(Required action):
Repeat each line of the material below exactly as it appears, minus any pictures.

(Collected data):

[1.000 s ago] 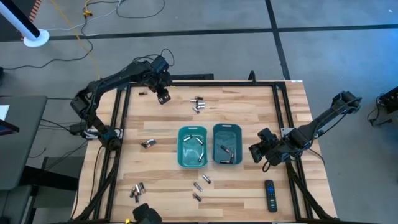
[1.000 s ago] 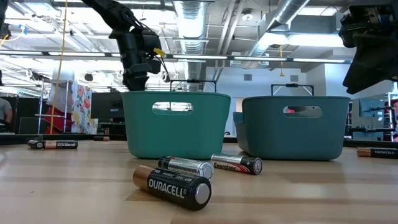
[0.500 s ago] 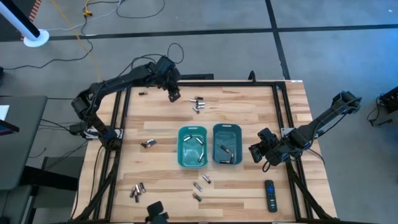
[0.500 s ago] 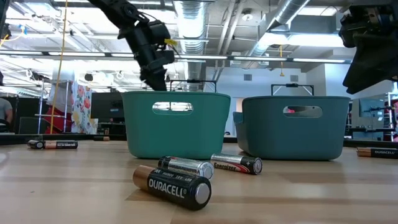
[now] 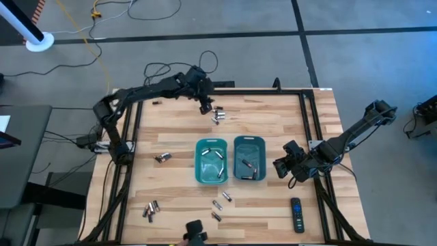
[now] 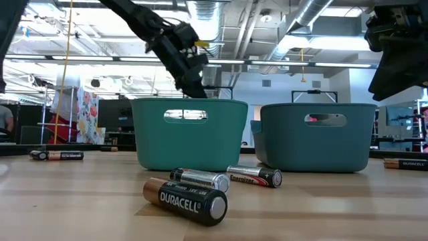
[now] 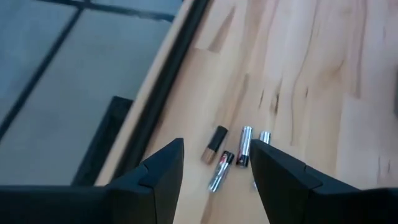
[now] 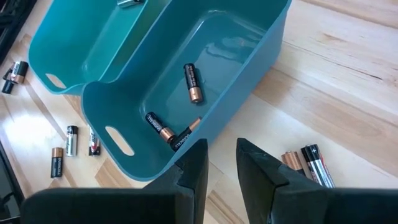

(Answer):
[1.000 s ago] 
[1.000 s ago] 
[0.500 s ago] 
[0.500 s ago] 
[now] 
[now] 
[now] 
[now] 

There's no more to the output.